So many contemporary artists have been influenced by the masters of the bygone days. The fusion of classic aesthetics and a state-of-the-art approach to creating paintings is a wondrous synergy leading to the emergence of fascinating works of art. Let us begin this year with the introduction of Claudio Giulianelli, a highly talented Italian artist creating beautiful, mysterious, and symbolic paintings.
Claudio Giulianelli, an Italian artist creating symbolic paintings
Claudio Giulianelli (b. 1956, Rome) is a multi-faceted Italian artist who combines various painting techniques to show the viewer complex yet riveting imagery. He wasn’t born with a brush in his hand; instead, he cultivated his sense of vocation when he was studying chemical sciences at a college. Giulianelli thoroughly explored Old Masters paintings, while books about Caravaggio and Flemish painters were his constant companions.
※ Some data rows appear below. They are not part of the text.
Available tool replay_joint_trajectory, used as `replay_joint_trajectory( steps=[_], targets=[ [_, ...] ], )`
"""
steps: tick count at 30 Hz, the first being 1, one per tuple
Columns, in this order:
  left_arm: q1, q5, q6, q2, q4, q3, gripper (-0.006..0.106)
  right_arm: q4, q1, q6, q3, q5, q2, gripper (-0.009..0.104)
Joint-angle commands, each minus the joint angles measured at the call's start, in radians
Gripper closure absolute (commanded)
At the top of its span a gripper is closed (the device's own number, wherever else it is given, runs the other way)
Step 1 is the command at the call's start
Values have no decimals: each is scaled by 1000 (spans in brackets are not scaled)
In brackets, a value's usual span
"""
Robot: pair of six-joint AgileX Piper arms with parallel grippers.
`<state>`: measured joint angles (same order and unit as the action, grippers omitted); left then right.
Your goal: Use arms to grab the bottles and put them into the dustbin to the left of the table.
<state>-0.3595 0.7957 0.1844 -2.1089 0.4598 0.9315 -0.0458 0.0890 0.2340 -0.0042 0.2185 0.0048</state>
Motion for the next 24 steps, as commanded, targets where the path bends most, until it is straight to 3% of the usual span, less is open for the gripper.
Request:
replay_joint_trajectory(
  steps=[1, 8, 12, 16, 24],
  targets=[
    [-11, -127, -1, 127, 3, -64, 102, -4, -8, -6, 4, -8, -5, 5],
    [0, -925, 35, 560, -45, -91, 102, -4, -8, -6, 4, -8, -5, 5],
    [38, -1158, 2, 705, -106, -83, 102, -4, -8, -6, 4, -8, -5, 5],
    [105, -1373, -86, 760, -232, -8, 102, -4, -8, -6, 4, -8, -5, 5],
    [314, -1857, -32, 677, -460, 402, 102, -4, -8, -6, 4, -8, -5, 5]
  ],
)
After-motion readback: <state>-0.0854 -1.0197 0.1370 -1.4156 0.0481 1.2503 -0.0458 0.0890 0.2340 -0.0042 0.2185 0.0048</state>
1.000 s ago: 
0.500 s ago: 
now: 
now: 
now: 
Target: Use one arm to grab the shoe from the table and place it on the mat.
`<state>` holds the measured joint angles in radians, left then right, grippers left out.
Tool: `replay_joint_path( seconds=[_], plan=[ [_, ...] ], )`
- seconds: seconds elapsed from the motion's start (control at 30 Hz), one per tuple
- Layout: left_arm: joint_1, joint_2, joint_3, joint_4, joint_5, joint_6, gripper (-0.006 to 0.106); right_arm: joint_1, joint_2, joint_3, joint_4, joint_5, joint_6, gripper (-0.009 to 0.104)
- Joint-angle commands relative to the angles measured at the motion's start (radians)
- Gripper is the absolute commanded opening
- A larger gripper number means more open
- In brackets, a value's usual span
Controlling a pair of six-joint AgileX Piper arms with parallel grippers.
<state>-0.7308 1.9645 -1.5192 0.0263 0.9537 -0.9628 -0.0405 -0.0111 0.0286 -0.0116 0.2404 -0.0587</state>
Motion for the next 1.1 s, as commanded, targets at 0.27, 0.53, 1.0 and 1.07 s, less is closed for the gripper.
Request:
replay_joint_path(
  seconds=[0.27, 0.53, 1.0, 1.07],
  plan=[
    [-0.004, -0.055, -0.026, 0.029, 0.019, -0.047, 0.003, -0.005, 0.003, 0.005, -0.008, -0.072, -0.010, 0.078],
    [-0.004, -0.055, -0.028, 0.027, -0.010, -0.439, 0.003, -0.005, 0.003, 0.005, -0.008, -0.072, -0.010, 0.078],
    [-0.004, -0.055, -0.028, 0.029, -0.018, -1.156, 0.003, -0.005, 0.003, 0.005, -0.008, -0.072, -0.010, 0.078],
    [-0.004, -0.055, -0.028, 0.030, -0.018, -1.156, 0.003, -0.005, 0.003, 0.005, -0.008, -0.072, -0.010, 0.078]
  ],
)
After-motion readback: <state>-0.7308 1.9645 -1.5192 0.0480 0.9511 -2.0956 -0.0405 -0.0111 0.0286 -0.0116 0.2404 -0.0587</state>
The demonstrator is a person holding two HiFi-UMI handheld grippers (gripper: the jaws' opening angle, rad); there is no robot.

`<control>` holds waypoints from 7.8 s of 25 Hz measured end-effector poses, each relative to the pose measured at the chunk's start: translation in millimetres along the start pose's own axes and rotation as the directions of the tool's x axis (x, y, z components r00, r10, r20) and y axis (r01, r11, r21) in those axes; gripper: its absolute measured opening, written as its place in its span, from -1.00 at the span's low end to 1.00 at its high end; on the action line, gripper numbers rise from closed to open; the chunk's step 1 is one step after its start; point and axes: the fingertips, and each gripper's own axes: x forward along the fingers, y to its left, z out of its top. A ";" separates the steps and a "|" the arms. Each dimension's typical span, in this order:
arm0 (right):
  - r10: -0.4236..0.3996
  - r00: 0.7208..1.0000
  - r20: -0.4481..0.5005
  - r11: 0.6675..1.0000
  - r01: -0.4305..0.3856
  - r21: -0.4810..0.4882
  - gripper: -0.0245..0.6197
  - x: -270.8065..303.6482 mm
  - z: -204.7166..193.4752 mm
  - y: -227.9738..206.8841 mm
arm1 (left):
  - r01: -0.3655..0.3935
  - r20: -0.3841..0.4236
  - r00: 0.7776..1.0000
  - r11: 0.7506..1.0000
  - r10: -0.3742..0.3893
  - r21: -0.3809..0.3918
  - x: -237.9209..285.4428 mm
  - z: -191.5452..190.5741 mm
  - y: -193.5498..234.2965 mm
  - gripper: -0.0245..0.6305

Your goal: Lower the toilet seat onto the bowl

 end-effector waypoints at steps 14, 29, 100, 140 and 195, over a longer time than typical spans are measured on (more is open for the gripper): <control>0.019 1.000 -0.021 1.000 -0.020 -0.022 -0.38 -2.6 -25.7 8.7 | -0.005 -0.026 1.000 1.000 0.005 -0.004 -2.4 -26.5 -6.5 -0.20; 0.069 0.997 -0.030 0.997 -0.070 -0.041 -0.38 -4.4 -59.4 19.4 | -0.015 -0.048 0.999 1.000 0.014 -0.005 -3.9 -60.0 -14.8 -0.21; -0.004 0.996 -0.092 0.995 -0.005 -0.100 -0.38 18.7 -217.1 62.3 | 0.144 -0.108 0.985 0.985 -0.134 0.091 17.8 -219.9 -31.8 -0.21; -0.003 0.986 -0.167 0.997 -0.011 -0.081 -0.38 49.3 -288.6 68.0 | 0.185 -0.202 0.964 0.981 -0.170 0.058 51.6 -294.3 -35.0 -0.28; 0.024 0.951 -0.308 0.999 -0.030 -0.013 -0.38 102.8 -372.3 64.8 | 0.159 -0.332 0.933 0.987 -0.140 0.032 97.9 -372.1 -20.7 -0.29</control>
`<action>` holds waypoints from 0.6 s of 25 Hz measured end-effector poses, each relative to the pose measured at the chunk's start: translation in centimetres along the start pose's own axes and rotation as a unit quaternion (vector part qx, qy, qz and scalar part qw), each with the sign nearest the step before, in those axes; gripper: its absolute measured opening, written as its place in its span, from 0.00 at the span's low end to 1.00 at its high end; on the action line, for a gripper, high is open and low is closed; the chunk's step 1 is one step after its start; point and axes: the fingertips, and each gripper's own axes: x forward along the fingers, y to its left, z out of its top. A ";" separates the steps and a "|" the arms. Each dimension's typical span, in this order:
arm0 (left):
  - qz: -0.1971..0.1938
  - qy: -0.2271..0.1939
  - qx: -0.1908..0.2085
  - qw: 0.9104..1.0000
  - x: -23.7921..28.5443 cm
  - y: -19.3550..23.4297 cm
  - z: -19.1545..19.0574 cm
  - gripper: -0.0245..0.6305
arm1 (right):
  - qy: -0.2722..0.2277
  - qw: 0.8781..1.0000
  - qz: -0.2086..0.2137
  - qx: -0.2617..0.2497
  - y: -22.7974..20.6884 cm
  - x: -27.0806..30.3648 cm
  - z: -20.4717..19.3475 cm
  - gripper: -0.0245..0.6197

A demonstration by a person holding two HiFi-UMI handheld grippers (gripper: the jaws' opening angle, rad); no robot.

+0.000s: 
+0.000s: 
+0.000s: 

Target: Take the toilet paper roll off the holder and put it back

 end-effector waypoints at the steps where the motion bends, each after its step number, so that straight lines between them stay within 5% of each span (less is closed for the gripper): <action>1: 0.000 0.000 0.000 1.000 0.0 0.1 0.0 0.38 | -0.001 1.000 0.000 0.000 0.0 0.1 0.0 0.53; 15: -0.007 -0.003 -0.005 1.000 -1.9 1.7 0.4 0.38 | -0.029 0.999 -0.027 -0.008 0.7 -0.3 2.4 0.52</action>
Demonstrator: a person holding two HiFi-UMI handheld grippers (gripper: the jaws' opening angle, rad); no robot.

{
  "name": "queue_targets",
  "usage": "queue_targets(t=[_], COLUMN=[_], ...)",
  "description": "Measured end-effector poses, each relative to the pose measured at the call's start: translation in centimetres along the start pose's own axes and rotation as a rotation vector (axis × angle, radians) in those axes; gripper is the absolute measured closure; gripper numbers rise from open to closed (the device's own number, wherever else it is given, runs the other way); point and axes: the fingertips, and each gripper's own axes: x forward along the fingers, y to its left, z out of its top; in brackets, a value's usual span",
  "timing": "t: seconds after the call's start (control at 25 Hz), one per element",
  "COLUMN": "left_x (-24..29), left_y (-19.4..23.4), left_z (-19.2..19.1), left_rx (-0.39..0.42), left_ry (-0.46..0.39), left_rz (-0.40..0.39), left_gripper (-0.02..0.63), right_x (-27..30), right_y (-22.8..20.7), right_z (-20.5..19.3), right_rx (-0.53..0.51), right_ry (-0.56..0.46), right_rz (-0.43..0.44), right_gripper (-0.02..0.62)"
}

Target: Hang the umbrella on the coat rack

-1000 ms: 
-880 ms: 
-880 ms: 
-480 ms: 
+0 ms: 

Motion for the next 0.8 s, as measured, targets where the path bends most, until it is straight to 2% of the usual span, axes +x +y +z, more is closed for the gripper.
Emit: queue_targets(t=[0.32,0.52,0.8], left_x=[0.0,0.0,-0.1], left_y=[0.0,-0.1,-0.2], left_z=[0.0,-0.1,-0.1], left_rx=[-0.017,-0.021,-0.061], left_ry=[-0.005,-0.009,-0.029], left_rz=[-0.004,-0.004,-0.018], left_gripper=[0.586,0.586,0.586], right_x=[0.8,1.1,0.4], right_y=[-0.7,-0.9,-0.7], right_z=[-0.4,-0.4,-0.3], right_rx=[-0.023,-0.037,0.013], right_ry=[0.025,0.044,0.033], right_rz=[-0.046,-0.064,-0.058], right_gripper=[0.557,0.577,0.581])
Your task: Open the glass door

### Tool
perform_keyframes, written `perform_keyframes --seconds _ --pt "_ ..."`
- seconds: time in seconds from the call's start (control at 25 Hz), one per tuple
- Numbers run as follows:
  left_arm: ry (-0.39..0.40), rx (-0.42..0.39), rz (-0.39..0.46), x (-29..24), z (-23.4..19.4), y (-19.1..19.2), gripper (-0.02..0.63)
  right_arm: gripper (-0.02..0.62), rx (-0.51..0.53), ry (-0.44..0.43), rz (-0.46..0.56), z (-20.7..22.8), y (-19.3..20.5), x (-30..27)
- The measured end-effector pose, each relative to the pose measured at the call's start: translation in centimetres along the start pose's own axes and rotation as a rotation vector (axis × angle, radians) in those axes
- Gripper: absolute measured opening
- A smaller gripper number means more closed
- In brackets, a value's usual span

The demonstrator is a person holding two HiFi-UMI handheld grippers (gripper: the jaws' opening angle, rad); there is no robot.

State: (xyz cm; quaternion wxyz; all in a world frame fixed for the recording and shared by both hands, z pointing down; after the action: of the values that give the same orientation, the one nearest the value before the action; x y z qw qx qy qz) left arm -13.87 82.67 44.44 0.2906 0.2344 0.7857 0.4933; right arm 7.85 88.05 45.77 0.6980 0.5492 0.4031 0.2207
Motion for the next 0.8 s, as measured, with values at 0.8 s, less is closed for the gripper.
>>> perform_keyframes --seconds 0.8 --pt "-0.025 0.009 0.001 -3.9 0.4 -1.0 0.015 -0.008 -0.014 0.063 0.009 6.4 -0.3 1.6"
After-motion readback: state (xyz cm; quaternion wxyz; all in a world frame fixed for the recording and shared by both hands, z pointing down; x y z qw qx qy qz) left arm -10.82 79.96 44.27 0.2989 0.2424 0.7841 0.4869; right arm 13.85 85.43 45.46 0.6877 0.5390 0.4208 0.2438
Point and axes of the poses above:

Throughout the years, Claudio Giulianelli has developed his idiosyncratic painting style that blends forces of different nature: reality and mysticism, symbolism and surrealism, memories and freedom of expression. His spectacular paintings allow you not only to capture the beauty of artwork but also to go deeper and unveil an in-depth meaning initially ingrained by the artist.
Claudio Giulianelli finds consolation in his universe, where he experiences mystery and fascination. When looking at his works, you stumble across lots of questions, the answers to which are meant to be given only by you. Such mystical and symbolic paintings may look like a tribute to the past, but don’t jump to conclusions. When examined in detail, Giulianelli’s works reveal lots of references to contemporary society and reality overall, including the topics of human behavior, inner peace, and serenity.
Transcendent and symbolic paintings by the Italian artist have been exhibited at numerous art fairs and solo exhibits in the U.S., UK, China, Italy, Sweden, and other countries. Some of Claudio Giulianelli’s religion-inspired works are even held in the Palazzo della Cancelleria in the Vatican and some churches in Austria and Italy.